C# Memory Leak Torpedoed Princeton's DARPA Chances
nil0lab writes "In a case of 20/20 hindsight, Princeton DARPA Grand Challenge team member Bryan Cattle
reflects on how their code failed to forget obstacles it had passed. It was written in Microsoft's C#, which isn't supposed to let you have memory leaks. 'We kept noticing that the computer would begin to bog down after extended periods of driving. This problem was pernicious because it only showed up after 40 minutes to an hour of driving around and collecting obstacles. The computer performance would just gradually slow down until the car just simply stopped responding, usually with the gas pedal down, and would just drive off into the bush until we pulled the plug. We looked through the code on paper, literally line by line, and just couldn't for the life of us imagine what the problem was.'"
The linked "article" is just a "sponsored review" for a C# profiler...
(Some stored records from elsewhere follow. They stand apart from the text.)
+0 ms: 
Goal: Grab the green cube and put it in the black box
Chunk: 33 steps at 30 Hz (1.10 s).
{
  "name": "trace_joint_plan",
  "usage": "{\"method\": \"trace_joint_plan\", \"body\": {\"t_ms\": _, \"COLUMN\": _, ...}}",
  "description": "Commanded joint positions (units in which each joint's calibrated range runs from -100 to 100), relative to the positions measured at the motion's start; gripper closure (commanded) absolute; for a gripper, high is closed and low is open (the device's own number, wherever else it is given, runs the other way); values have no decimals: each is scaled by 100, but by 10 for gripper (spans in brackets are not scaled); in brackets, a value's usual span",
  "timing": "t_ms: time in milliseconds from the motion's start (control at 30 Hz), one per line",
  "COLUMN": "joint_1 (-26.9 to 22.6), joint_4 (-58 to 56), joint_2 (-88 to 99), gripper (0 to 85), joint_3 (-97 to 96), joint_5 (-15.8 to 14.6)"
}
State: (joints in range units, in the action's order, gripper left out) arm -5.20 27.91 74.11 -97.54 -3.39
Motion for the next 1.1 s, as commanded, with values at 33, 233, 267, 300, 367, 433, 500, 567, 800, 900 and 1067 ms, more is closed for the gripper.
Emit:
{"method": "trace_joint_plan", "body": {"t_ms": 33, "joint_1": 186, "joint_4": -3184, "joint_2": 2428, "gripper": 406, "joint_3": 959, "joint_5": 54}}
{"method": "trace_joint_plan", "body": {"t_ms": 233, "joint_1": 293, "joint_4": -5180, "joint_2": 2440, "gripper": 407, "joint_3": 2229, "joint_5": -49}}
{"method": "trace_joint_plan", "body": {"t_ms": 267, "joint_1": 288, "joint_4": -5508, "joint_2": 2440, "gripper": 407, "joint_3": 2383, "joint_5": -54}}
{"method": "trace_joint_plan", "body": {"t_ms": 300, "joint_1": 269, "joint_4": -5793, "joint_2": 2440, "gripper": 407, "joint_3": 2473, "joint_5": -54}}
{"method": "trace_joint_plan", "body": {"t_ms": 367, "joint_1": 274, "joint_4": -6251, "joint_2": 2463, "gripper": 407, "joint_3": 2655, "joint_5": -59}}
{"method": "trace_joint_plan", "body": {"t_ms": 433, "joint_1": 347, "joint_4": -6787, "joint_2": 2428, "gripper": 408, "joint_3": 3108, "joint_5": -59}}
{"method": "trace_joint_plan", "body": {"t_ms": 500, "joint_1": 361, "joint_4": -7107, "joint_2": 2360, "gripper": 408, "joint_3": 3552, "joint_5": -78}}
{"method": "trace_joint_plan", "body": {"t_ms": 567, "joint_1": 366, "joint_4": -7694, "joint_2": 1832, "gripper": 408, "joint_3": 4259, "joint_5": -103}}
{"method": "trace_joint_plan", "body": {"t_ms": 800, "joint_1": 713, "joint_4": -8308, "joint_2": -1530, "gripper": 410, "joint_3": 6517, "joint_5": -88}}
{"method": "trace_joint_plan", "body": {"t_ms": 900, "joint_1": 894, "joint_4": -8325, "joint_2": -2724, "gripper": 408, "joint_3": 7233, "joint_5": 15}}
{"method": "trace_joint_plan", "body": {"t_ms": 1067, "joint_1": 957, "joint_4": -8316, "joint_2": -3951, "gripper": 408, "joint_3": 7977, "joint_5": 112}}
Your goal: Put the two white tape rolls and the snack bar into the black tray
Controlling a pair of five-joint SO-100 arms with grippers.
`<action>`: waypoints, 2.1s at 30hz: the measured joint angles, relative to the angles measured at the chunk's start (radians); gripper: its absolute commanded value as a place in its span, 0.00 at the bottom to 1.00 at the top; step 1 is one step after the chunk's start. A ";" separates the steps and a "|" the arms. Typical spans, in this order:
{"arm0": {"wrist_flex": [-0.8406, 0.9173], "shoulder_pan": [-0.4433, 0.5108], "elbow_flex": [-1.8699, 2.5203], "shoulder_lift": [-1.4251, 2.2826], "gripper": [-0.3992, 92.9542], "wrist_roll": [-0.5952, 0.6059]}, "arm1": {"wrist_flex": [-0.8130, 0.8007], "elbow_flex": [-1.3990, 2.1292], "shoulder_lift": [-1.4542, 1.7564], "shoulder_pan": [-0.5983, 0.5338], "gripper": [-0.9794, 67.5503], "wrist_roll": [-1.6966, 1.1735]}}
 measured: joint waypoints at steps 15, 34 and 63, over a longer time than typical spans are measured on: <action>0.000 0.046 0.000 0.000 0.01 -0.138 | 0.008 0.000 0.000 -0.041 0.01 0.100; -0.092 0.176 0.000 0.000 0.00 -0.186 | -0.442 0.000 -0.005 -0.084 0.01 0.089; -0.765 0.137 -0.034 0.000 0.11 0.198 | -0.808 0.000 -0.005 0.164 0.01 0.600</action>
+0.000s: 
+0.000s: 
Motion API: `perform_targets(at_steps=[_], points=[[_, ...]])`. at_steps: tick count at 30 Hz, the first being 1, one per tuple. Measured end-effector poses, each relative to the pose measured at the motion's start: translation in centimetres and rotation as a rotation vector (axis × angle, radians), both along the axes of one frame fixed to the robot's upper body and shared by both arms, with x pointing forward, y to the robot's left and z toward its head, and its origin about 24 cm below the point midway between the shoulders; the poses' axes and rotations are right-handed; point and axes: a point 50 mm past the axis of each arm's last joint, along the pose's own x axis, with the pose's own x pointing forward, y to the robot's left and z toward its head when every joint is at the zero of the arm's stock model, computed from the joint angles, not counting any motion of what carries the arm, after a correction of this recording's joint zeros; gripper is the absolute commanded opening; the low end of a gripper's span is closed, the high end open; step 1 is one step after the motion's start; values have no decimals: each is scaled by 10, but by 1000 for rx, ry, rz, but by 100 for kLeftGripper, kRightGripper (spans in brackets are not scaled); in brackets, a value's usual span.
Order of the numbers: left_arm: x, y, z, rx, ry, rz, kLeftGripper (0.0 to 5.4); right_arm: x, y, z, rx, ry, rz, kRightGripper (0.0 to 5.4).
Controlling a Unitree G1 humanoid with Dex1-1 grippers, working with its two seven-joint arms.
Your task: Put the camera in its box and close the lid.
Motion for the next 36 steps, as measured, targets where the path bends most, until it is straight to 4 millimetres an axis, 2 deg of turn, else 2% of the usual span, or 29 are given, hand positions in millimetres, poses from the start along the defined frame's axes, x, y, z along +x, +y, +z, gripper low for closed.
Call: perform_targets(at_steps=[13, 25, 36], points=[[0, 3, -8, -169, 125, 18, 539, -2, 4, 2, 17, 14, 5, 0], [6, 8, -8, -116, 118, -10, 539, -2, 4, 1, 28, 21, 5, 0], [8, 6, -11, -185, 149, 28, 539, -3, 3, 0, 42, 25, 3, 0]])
Just because a language is garbage collected doesn't mean you can't "leak" memory (in the more standard definition of "waste memory over time"), it only means you can't completely lose track of references to objects (which is often used as a more technical definition of "leak"). It is quite common for people coding in such languages to accidentally generate live object structures that are mostly made up of garbage that they should have released their references to. Put another way: these people's program was legitimately claiming memory and never releasing it due to their limited understanding of how event handlers work.
This is a programming error, plain and simple. From TFA:
Though we thought we had cleared all references to old entries in the list, because the objects were still registered as subscribers to an event, they were never getting deleted.
So references were held to the objects in two places - the list of encountered obstacles, and the list of event subscribers. They were being removed from the list of encountered obstacles, but not being unsubscribed from the event.
How do you think event subscription works? Something has to hold a reference to the objects that are subscribed to the event! That thing is going to hold a reference until you unsubscribe the object - it neither knows nor cares about any other list of references you may be maintaining separately, how could it?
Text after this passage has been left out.